§ LISTED RECORDS

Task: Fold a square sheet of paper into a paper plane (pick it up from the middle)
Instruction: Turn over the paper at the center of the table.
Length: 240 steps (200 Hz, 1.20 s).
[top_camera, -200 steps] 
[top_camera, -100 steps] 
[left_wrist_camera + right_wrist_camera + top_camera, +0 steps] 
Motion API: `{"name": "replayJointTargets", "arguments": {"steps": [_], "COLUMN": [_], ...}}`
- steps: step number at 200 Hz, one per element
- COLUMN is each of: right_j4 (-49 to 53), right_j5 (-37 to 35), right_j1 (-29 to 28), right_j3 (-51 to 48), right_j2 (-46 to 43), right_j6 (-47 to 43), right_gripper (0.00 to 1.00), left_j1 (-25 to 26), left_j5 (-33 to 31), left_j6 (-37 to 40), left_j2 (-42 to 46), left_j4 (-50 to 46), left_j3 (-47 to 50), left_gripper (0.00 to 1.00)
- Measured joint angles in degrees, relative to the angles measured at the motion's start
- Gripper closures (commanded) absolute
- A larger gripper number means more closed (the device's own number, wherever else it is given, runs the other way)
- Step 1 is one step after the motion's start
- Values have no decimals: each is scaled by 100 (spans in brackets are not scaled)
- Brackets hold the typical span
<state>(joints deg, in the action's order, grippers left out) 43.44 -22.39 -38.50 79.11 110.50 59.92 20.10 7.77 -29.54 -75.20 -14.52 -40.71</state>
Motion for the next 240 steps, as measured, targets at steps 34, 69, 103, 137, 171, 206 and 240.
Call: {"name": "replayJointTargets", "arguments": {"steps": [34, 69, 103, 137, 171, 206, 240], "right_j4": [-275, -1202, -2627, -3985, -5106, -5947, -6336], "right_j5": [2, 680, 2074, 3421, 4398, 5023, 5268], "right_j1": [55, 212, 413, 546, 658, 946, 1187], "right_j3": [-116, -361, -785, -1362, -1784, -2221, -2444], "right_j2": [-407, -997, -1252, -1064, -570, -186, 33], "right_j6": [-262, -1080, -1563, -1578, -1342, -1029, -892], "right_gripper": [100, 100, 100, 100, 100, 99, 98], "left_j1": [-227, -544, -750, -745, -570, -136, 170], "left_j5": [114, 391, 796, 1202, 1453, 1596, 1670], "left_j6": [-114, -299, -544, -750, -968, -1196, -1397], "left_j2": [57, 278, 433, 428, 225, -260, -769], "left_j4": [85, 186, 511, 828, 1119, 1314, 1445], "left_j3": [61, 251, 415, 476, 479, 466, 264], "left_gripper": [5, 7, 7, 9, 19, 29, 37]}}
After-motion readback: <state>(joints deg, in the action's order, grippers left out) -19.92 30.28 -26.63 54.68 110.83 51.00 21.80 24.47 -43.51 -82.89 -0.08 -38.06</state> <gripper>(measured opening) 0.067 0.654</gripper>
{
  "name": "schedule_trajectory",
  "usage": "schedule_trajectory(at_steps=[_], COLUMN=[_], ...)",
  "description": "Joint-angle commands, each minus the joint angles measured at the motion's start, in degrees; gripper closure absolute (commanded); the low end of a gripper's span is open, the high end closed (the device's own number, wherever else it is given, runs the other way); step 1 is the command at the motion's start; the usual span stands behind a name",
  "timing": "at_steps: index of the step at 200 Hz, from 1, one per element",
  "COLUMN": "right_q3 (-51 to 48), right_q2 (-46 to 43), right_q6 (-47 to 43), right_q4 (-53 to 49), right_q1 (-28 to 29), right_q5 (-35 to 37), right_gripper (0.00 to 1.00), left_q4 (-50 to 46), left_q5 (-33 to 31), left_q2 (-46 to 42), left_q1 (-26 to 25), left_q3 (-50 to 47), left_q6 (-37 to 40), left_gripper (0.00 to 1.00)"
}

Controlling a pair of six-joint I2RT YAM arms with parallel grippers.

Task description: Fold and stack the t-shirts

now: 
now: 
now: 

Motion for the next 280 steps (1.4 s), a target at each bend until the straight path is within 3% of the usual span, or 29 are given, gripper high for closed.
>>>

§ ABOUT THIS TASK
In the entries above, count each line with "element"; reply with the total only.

§ WRITTEN SOLUTION
2